ケイゾウ松葉というキックボクサーがいる。藤本ジム(元・目黒ジム) 所属。新日本キックボクシング協会ウェルター級10位にランクされているこの選手は46歳。勿論、他団体を含めて現役最古参だ。デビューが20歳の時だというからキック歴は26年。ブランクを作っているらしいが、それでも大したものだ。先週3日夜放送のサムライの情報番組『キックの星』 でインタビューが放送された。仕事はガードマン、独身らしい。最初は大阪で空手をやっていた。当時のスター選手・富山勝治(東洋ウェルター級王者)  を観て「俺もTVに出たい!」 と始めたそうだ。途中ブランクを作ったらしいが、その間は自転車で旅をしていたらしい。海外放浪もしていた。泳いだり走ったりと自己流のトライアスロンもしていたそうだ。旅から帰ってきてカムバックしたのが33歳。普通なら引退している歳だ。それでもリングに上がるのはどうして? という質問に「俺はまだこんなものではない。自分を信じている。もうこの一念です。」 と答える。年齢的な衰えか勝ち星には恵まれない。しかし「自分はチョッとずつでも伸びている。練習と試合とのギャップが少しずつでも埋まり始めている。」 と語る。そして「キックボクシングは自分が成長しているかを知る手立てです。何かオヤジっぽいな。」 と笑う。そんなケイゾー松葉選手は5日(日) ディファ有明で試合をした。今やトレードマークになった入場テーマソングは坂本九の『上を向いて歩こう』 。対戦相手は若いSHINGU選手。3戦3勝(1KO) と伸び盛りだ。「イキの良い、若い強い奴とやりたい。」 と語る松葉選手だったが、2R57秒でKO負け。戦績も25戦8勝(5KO)14敗3分と大きく負け越してしまった。負けちゃったけれど、ケイゾー松葉さん。ヘタレのオイラにはこんな鮮烈な生き方は出来ない……いや出来ないからこそ言いたい。
あんたカッコ良いよ!!

 日曜の試合に負けたケイゾウ松葉はまだ現役を続けるのでしょうか? 『中年の星』 として、まだまだ続けて欲しい気もしますが、練習風景の動きを見る限り、もう引退した方が良いと思うのはオイラだけかなぁ。素人目で見ても、周囲で練習している若い連中の方が動きが良かった気がします。思うにケイゾウ松葉選手は元々、勘の良い方ではなかった思います。それが歳をとってますますヘンになってきました。しかもキックもパンチも精彩が無い。特にシャドウでパンチを出した時、手が全然伸びていない。あれでは試合のときに相手を捉える事が出来ないと思います。当然、動体視力も落ちているだろうから、打ち合いも苦しい。30歳過ぎると、嫌でも体の耐久力が落ちてくるから、あまり打たれるとアブナイ。続けて欲しいとは思いますが、事故の無いうちに引退した方が良いと思います。ジムの方からは何も言わないのかなぁ? 協会や会長、トレーナーから引退勧告とか出ないのかな? 

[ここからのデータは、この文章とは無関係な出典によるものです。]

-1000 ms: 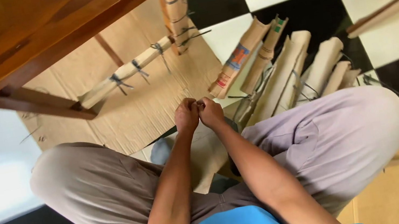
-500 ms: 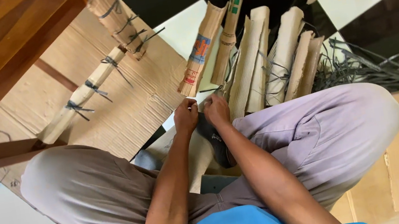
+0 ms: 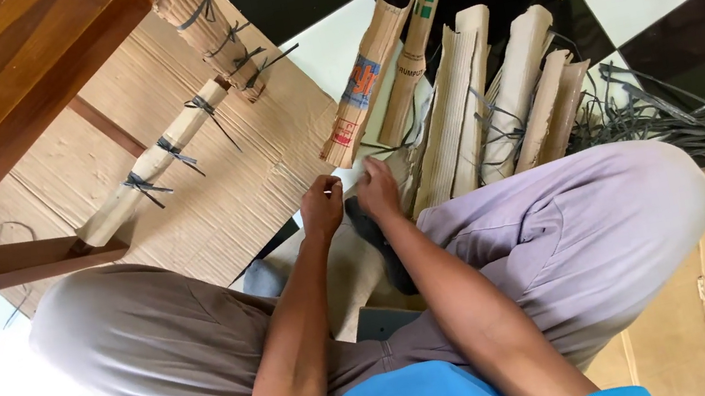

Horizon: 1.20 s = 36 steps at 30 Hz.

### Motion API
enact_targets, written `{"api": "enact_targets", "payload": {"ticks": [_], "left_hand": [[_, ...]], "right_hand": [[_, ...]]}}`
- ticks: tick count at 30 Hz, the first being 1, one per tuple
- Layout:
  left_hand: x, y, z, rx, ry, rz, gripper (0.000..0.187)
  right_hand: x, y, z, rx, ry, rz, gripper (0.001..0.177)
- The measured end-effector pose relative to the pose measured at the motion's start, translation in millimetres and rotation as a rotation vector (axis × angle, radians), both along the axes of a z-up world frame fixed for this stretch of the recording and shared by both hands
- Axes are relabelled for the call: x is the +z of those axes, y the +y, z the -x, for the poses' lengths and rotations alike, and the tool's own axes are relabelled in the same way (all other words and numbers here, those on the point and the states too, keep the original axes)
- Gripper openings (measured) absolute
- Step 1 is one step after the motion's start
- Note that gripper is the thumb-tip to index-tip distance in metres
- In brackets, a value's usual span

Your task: Wrapping a wooden chair leg with protective cardboard and securing it with ties

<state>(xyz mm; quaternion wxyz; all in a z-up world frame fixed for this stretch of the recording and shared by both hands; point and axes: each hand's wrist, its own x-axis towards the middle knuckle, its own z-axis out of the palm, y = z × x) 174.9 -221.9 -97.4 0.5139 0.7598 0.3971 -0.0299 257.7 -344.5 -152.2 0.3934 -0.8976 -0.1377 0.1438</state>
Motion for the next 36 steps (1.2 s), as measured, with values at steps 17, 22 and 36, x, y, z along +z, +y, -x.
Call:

 そうは言っても、ケイゾウ松葉本人にしてみれば、今の自分には全然、納得していないと思います。どうすれば納得できるのか? といえば、チャンピオンになるしかない。大映のボクシング映画『勝利と敗北』 の川口浩の台詞で「ボクサーの夢はチャンピオンだ。」 というのがありました。46歳まで現役を続けて、今辞めても彼には何も残らない。自分が何者だったのかという証が欲しい。しかも今さら後戻りは出来ない。「転回禁止の青春さ」 ってやつでしょう。「このままでは辞められない。」 という気持ちを持っていても不思議ではない。しかしこのまま続けていても、とてもチャンピオンになれるとも思えない。若い選手の踏み台のような試合が続くのが現実。そのことを一番知っているのはケイゾウ松葉本人でしょう。もしこの先、現役を続けるのなら一度で良い、若い選手に勝利して欲しい。かませ犬が逆に相手を噛み殺す。それが出来れば、彼もグローブを壁に吊るす事が出来ると思います。もう無理かなぁ。

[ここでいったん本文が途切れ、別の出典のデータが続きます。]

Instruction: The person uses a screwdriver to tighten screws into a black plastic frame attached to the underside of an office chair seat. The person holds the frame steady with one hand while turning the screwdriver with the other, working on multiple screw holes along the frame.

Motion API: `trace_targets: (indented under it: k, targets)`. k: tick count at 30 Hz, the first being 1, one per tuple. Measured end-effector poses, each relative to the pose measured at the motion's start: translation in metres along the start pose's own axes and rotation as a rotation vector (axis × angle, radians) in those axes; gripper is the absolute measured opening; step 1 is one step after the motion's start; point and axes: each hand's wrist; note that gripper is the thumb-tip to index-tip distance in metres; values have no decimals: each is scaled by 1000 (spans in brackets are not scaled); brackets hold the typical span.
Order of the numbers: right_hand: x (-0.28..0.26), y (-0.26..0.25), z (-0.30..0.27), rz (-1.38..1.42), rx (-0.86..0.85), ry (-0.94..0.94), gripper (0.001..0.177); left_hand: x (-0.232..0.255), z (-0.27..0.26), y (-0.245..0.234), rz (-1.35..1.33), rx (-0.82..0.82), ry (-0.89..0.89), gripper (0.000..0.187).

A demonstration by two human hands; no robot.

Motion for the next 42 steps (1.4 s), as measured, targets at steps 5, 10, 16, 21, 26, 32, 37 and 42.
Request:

 しかし彼を見ていると思い出すのは、映画『真夜中のボクサー』 の川谷拓三です。空に向って「チャンピオンになりてぇ〜!!」 と叫んでいたシーンは心に残ります。高橋三千綱の原作本を読むと、川谷拓三が演じたのは通称・ダレさんという万年6回戦のジュニアウェルター級(現在の名称ではスーパーライト級) の選手。映画では田中健が演じた主人公の先輩ボクサーという設定。本名が何と言うのか分からない。とにかくあだ名がダレさんだったという記述があります。普段はアブラ虫が這っているラーメン屋で働いている。パンチ力はイマイチな上にアゴが弱く、打たれると倒れてしまう。アゴをグローブでガードして、とにかく前に出てラッシュ。手数で勝利するいうパターンで6回戦に昇格したものの、最後は若い選手のかませ犬に使われる。逆に喰ってやろうと試合するものの、相手は本当に強くてKO負け。引退します。この本を読んだのは20年以上前ですが、ジムを去るときの台詞は今でも憶えています。

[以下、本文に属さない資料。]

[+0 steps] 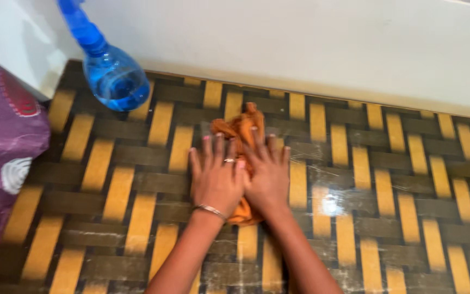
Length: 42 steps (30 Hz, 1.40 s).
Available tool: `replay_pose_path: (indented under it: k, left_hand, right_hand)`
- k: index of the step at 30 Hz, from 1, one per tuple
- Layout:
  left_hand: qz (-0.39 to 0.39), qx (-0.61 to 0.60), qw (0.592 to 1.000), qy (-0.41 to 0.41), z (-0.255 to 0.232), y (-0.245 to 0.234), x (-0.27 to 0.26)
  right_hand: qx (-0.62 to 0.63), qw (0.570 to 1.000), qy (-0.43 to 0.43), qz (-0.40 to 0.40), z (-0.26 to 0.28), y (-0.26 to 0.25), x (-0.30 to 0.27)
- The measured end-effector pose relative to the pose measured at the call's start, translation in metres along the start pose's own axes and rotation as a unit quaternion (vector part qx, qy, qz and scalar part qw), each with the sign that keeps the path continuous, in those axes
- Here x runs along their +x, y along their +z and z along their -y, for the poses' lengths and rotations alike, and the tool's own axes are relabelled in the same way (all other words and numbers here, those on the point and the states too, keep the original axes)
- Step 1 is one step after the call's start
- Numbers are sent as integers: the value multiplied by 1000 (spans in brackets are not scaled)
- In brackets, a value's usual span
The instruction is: The person wipes a patterned surface with an orange cloth, moving the cloth in circular and sweeping motions over the area. The person then sprays a liquid from a blue bottle onto the surface and continues wiping it with the cloth.
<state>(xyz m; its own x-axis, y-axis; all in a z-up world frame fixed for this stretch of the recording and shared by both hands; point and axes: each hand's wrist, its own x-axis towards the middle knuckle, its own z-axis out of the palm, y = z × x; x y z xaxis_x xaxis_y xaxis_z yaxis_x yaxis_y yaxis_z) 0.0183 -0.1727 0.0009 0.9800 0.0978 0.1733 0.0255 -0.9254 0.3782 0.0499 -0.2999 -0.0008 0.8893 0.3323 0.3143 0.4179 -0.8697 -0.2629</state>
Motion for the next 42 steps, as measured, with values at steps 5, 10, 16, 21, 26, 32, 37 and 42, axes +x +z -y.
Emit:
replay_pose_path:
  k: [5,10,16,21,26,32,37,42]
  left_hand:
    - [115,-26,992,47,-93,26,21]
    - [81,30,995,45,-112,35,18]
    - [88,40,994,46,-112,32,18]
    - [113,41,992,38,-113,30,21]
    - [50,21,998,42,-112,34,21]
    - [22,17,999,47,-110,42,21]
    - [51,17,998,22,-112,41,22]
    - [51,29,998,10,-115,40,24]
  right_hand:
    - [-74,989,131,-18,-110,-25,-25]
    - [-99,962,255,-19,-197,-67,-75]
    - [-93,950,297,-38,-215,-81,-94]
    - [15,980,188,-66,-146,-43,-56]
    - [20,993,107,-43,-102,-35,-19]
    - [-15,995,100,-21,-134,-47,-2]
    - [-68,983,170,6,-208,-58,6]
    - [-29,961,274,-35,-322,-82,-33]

「引退してもトレーニングだけは続けるよ。いつでもリングに上がれる体を作っておくんだ。自分にだけは負けたくないからな。」
何とも切ない。ケイゾウ松葉を見ていると、このダレさんを思い出します。本物のケイゾウ松葉はオイラのイメージとは違うのかもしれませんが、あの映画の川谷拓三とダブってしまいます。